About this task -
Repeat the entries below exactly, pictures excluded.

[Opening Listed records section]

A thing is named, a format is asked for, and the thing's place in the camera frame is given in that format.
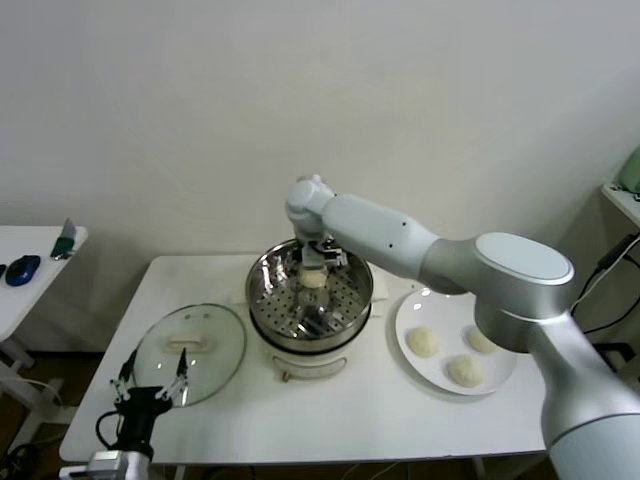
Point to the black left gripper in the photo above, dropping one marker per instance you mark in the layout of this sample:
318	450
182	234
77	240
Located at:
140	405

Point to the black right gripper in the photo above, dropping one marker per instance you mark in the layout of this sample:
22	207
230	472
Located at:
313	260

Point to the white steamed baozi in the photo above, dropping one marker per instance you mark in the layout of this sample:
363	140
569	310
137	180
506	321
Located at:
423	343
481	342
312	280
466	371

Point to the round glass pot lid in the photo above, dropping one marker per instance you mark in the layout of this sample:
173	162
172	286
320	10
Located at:
220	340

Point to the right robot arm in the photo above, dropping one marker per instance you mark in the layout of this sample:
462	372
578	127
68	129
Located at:
500	280

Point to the stainless steel steamer basket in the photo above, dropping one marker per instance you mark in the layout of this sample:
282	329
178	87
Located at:
280	300

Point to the white side table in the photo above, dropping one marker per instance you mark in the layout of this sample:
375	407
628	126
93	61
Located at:
45	280

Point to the white round plate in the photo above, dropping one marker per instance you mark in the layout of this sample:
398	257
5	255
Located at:
450	340

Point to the blue computer mouse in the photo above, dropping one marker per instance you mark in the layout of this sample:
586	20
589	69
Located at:
22	270

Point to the mint green appliance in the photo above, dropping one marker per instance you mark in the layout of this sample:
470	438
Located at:
630	172

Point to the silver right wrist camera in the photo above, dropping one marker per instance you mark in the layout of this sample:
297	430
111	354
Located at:
334	254

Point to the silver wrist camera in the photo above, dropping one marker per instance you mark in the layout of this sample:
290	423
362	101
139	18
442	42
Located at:
105	457
334	254

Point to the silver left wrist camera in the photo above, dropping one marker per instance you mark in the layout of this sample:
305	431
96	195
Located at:
105	457

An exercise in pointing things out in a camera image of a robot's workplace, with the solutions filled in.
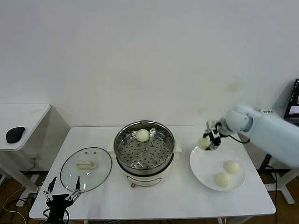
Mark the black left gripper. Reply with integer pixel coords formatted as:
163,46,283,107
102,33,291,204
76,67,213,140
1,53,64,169
43,175,82,224

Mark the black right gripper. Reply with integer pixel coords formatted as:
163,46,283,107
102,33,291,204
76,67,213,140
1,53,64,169
202,129,222,152

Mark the white steamed baozi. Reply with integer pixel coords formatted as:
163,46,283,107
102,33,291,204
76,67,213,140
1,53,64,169
198,137,212,150
136,129,150,142
215,172,232,188
224,160,241,175

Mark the glass lid with cream handle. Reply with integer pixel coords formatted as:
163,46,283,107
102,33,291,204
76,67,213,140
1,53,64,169
60,147,113,193

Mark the stainless steel steamer basket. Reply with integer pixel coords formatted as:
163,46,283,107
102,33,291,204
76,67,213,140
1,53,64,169
114,120,176,175

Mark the white round plate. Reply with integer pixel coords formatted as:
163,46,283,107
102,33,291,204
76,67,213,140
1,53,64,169
189,144,247,192

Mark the black computer mouse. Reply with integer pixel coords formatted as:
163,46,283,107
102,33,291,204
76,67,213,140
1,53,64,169
6,126,26,144

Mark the white side table with laptop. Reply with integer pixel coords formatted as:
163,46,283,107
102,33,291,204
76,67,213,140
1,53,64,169
260,107,299,205

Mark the white side table with mouse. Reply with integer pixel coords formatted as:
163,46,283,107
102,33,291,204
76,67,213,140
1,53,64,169
0,104,51,194

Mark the cream electric cooker base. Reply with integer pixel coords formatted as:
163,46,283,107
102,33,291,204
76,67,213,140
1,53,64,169
107,139,183,189

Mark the black laptop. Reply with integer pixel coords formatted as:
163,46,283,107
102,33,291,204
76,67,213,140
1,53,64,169
284,78,299,127

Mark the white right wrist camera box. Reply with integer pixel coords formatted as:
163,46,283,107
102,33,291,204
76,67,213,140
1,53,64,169
206,119,222,133

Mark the white wall socket with plug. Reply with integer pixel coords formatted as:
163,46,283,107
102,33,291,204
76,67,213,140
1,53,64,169
30,154,40,168

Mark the black cable with adapter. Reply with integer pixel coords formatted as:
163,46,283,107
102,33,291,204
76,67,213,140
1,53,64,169
258,153,281,224

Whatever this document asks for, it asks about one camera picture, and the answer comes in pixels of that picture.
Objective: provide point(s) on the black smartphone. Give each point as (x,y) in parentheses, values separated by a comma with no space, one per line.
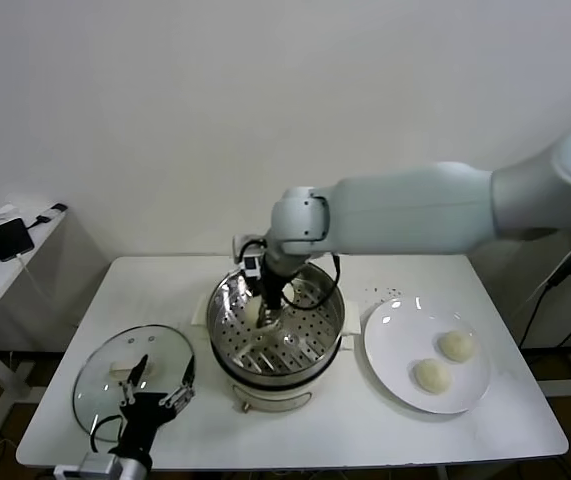
(13,240)

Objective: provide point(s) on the stainless steel steamer basket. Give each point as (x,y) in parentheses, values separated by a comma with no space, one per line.
(315,350)

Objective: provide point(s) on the white round plate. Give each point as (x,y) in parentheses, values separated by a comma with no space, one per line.
(395,345)

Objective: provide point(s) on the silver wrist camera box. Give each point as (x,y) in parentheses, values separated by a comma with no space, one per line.
(90,465)
(249,261)

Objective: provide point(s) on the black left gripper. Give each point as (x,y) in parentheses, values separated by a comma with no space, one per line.
(140,415)

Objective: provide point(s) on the glass pot lid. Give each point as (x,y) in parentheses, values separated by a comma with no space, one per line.
(115,350)

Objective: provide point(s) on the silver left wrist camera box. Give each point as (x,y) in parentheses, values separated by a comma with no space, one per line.
(90,465)

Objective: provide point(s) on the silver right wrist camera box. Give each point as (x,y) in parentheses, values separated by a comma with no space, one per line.
(249,261)

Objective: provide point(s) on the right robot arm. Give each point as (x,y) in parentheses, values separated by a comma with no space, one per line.
(415,215)

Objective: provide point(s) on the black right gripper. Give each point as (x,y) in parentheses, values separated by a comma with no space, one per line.
(272,285)

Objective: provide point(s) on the small white adapter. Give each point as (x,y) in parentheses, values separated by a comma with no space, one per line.
(7,210)

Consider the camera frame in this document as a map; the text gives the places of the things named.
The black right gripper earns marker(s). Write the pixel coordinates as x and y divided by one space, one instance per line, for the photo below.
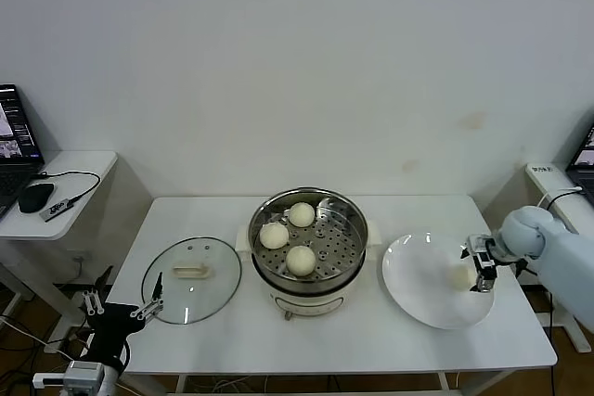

[Closing Listed records section]

Answer box -
A thing is named, a format is asked for, and the thing's place in the camera frame is given in that format.
Point to the black left gripper in the photo above, dropping one marker per instance you mark in the layout of this sample:
318	450
182	234
77	240
Located at:
140	405

Point to the black right gripper in the photo above, dropping one marker per instance you mark in the layout of this sample:
22	207
230	472
Located at:
313	260

Point to the white steamed baozi in the photo above, dropping one marker per instance you mark in the layout of this sample:
363	140
569	310
137	180
506	321
Located at:
423	343
481	342
312	280
466	371

Point to the round glass pot lid in the photo above, dropping one marker per instance you mark in the layout of this sample:
173	162
172	286
320	10
Located at:
220	340

Point to the right robot arm in the photo above, dropping one marker per instance you mark in the layout of this sample:
462	372
578	127
68	129
Located at:
500	280

Point to the stainless steel steamer basket in the photo above, dropping one marker per instance you mark in the layout of this sample:
282	329
178	87
Located at:
280	300

Point to the white side table in the photo above, dropping one marker per instance you mark in the layout of this sample:
375	407
628	126
93	61
Located at:
45	280

Point to the white round plate in the photo above, dropping one marker per instance you mark in the layout of this sample:
398	257
5	255
Located at:
450	340

Point to the blue computer mouse in the photo above, dropping one marker per instance you mark in the layout of this sample:
586	20
589	69
Located at:
22	270

Point to the mint green appliance in the photo above, dropping one marker per instance you mark in the layout of this sample:
470	438
Located at:
630	172

Point to the silver right wrist camera in the photo above, dropping one marker per instance you mark in the layout of this sample:
297	430
111	354
Located at:
334	254

Point to the silver wrist camera in the photo above, dropping one marker per instance you mark in the layout of this sample:
290	423
362	101
139	18
442	42
Located at:
105	457
334	254

Point to the silver left wrist camera in the photo above, dropping one marker per instance you mark in the layout of this sample:
305	431
96	195
Located at:
105	457

An exercise in pointing things out in a camera image of a robot's workplace, with the solutions filled in.
Mark the black left gripper. Reply with integer pixel coords formatted as:
163,46,283,107
102,33,291,204
76,67,213,140
1,53,64,169
43,175,82,224

Mark the black right gripper. Reply with integer pixel coords formatted as:
163,46,283,107
102,33,291,204
76,67,213,140
1,53,64,169
202,129,222,152

Mark the white steamed baozi. Reply with integer pixel coords formatted as:
163,46,283,107
102,33,291,204
76,67,213,140
1,53,64,169
198,137,212,150
136,129,150,142
215,172,232,188
224,160,241,175

Mark the glass lid with cream handle. Reply with integer pixel coords formatted as:
163,46,283,107
102,33,291,204
76,67,213,140
1,53,64,169
60,147,113,193

Mark the stainless steel steamer basket. Reply with integer pixel coords formatted as:
163,46,283,107
102,33,291,204
76,67,213,140
1,53,64,169
114,120,176,175

Mark the white round plate. Reply with integer pixel coords formatted as:
163,46,283,107
102,33,291,204
76,67,213,140
1,53,64,169
189,144,247,192

Mark the black computer mouse. Reply with integer pixel coords formatted as:
163,46,283,107
102,33,291,204
76,67,213,140
1,53,64,169
6,126,26,144

Mark the white side table with laptop. Reply with integer pixel coords formatted as:
163,46,283,107
102,33,291,204
76,67,213,140
1,53,64,169
260,107,299,205

Mark the white side table with mouse. Reply with integer pixel coords formatted as:
163,46,283,107
102,33,291,204
76,67,213,140
1,53,64,169
0,104,51,194

Mark the cream electric cooker base. Reply with integer pixel coords formatted as:
163,46,283,107
102,33,291,204
76,67,213,140
1,53,64,169
107,139,183,189

Mark the black laptop. Reply with integer pixel coords formatted as:
163,46,283,107
102,33,291,204
76,67,213,140
1,53,64,169
284,78,299,127

Mark the white right wrist camera box. Reply with integer pixel coords formatted as:
163,46,283,107
102,33,291,204
76,67,213,140
1,53,64,169
206,119,222,133

Mark the white wall socket with plug. Reply with integer pixel coords formatted as:
163,46,283,107
102,33,291,204
76,67,213,140
1,53,64,169
30,154,40,168

Mark the black cable with adapter. Reply with integer pixel coords formatted as:
163,46,283,107
102,33,291,204
76,67,213,140
1,53,64,169
258,153,281,224

Whatever this document asks for, it asks about one camera picture, and the answer comes in pixels of that picture.
Objective: provide point(s) on the black smartphone. Give each point as (x,y) in parentheses, values separated by a comma with no space, one per line.
(13,240)

Objective: provide point(s) on the stainless steel steamer basket. Give each point as (x,y) in parentheses, values separated by a comma with no space, one per line.
(315,350)

Objective: provide point(s) on the white round plate. Give each point as (x,y) in parentheses, values separated by a comma with no space, one per line.
(395,345)

Objective: provide point(s) on the silver wrist camera box. Give each point as (x,y) in parentheses, values separated by a comma with no space, one per line.
(90,465)
(249,261)

Objective: provide point(s) on the black left gripper. Give each point as (x,y) in parentheses, values separated by a comma with no space, one per line.
(140,415)

Objective: provide point(s) on the glass pot lid. Give each point as (x,y) in parentheses, values separated by a comma with no space, one per line.
(115,350)

Objective: provide point(s) on the silver left wrist camera box. Give each point as (x,y) in parentheses, values separated by a comma with no space, one per line.
(90,465)

Objective: provide point(s) on the silver right wrist camera box. Give each point as (x,y) in parentheses, values separated by a comma with no space, one per line.
(249,261)

Objective: provide point(s) on the right robot arm. Give each point as (x,y) in parentheses, values separated by a comma with no space, one per line.
(415,215)

Objective: provide point(s) on the black right gripper. Give each point as (x,y) in parentheses, values separated by a comma with no space, one per line.
(272,285)

Objective: provide point(s) on the small white adapter. Give each point as (x,y) in parentheses, values separated by a comma with no space, one per line.
(7,210)

Consider the camera frame in this document as a map; the text gives the places of the things named.
The black right gripper earns marker(s). Write the pixel coordinates as x and y divided by one space, one instance per line, for the photo below.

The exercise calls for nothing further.